Extracted records:
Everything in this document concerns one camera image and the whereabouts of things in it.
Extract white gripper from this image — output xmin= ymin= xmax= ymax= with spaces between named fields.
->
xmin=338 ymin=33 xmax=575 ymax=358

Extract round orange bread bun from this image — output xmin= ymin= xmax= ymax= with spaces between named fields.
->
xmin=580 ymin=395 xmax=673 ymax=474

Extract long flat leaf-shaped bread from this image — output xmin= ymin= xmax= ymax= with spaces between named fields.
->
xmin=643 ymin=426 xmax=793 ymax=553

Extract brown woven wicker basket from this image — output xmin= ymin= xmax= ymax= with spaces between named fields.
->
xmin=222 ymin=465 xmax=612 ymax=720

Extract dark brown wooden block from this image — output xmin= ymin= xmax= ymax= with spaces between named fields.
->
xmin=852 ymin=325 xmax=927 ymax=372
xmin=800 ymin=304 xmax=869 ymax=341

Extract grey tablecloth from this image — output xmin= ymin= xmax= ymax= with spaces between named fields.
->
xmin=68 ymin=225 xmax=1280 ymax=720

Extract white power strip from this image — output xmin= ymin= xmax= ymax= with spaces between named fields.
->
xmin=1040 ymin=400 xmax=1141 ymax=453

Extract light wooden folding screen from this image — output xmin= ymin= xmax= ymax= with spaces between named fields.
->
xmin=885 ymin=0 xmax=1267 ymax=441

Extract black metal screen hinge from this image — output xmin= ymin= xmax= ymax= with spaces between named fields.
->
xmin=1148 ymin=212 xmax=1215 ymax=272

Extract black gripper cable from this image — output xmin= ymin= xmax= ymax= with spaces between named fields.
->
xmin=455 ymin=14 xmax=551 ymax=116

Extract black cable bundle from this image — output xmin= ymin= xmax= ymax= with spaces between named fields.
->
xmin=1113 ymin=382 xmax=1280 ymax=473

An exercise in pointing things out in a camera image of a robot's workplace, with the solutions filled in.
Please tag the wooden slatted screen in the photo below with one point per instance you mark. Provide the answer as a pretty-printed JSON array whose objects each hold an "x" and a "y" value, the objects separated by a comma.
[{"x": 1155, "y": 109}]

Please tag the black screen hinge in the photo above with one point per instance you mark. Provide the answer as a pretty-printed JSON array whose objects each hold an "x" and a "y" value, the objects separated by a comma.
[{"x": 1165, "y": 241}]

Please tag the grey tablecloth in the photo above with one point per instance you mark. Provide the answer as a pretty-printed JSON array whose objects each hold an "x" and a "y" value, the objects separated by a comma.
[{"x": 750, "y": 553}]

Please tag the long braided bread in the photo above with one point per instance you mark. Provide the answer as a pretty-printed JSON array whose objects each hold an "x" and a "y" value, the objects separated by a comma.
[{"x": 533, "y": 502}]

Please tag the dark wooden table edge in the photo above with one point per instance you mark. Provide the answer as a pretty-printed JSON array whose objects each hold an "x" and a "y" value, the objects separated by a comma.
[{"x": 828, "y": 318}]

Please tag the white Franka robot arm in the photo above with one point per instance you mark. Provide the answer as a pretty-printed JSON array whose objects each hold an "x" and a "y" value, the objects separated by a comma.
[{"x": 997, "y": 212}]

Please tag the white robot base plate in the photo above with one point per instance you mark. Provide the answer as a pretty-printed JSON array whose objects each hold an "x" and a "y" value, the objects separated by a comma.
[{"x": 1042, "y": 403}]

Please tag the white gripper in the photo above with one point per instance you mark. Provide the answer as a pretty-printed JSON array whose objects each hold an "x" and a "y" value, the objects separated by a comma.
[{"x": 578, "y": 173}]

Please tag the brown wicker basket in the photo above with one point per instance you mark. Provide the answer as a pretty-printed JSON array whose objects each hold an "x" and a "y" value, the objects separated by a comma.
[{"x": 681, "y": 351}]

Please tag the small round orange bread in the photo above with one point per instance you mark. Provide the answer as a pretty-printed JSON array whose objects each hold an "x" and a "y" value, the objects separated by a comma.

## ASSIGNMENT
Give an exact transcription of the data shown above.

## RESPONSE BELOW
Everything in this document concerns one camera image and the whereabouts of things in it.
Extract white gripper from this image — output xmin= ymin= xmax= ymax= with spaces between named fields.
->
xmin=338 ymin=33 xmax=575 ymax=358

Extract round orange bread bun from this image — output xmin= ymin= xmax= ymax= with spaces between named fields.
->
xmin=580 ymin=395 xmax=673 ymax=474

Extract long flat leaf-shaped bread from this image — output xmin= ymin= xmax= ymax= with spaces between named fields.
->
xmin=643 ymin=426 xmax=793 ymax=553

Extract brown woven wicker basket from this image — output xmin= ymin= xmax= ymax= with spaces between named fields.
->
xmin=222 ymin=465 xmax=612 ymax=720

Extract dark brown wooden block from this image — output xmin= ymin= xmax= ymax= with spaces between named fields.
->
xmin=852 ymin=325 xmax=927 ymax=372
xmin=800 ymin=304 xmax=869 ymax=341

Extract grey tablecloth from this image — output xmin= ymin= xmax= ymax= with spaces between named fields.
->
xmin=68 ymin=225 xmax=1280 ymax=720

Extract white power strip from this image — output xmin= ymin= xmax= ymax= with spaces between named fields.
->
xmin=1040 ymin=400 xmax=1141 ymax=453

Extract light wooden folding screen from this image — output xmin= ymin= xmax= ymax= with spaces between named fields.
->
xmin=885 ymin=0 xmax=1267 ymax=441

Extract black metal screen hinge from this image — output xmin= ymin= xmax= ymax= with spaces between named fields.
->
xmin=1148 ymin=212 xmax=1215 ymax=272

Extract black gripper cable from this image — output xmin= ymin= xmax= ymax= with spaces between named fields.
->
xmin=455 ymin=14 xmax=551 ymax=116

Extract black cable bundle from this image — output xmin= ymin= xmax= ymax= with spaces between named fields.
->
xmin=1113 ymin=382 xmax=1280 ymax=473

An exercise in pointing things out in a camera image of a robot's workplace, with the solutions filled in.
Please tag the wooden slatted screen in the photo below with one point per instance you mark. Provide the answer as a pretty-printed JSON array whose objects each hold an "x" and a "y" value, the objects separated by a comma.
[{"x": 1155, "y": 109}]

Please tag the black screen hinge in the photo above with one point per instance you mark. Provide the answer as a pretty-printed JSON array whose objects each hold an "x" and a "y" value, the objects separated by a comma.
[{"x": 1165, "y": 241}]

Please tag the grey tablecloth in the photo above with one point per instance you mark. Provide the answer as a pretty-printed JSON array whose objects each hold an "x" and a "y" value, the objects separated by a comma.
[{"x": 750, "y": 553}]

Please tag the long braided bread in the photo above with one point per instance you mark. Provide the answer as a pretty-printed JSON array whose objects each hold an "x" and a "y" value, the objects separated by a comma.
[{"x": 533, "y": 502}]

Please tag the dark wooden table edge in the photo above with one point per instance you mark. Provide the answer as a pretty-printed JSON array whose objects each hold an "x" and a "y" value, the objects separated by a comma.
[{"x": 828, "y": 318}]

Please tag the white Franka robot arm in the photo above with one point per instance you mark. Provide the answer as a pretty-printed JSON array whose objects each hold an "x" and a "y" value, the objects separated by a comma.
[{"x": 997, "y": 212}]

Please tag the white robot base plate in the photo above with one point per instance you mark. Provide the answer as a pretty-printed JSON array whose objects each hold an "x" and a "y" value, the objects separated by a comma.
[{"x": 1042, "y": 403}]

Please tag the white gripper in the photo above with one point per instance you mark. Provide the answer as a pretty-printed JSON array whose objects each hold an "x" and a "y" value, the objects separated by a comma.
[{"x": 578, "y": 173}]

Please tag the brown wicker basket in the photo above with one point per instance you mark. Provide the answer as a pretty-printed JSON array whose objects each hold an "x" and a "y" value, the objects separated by a comma.
[{"x": 681, "y": 351}]

Please tag the small round orange bread in the photo above with one point per instance you mark. Provide the answer as a pretty-printed JSON array whose objects each hold an "x" and a "y" value, the objects separated by a comma.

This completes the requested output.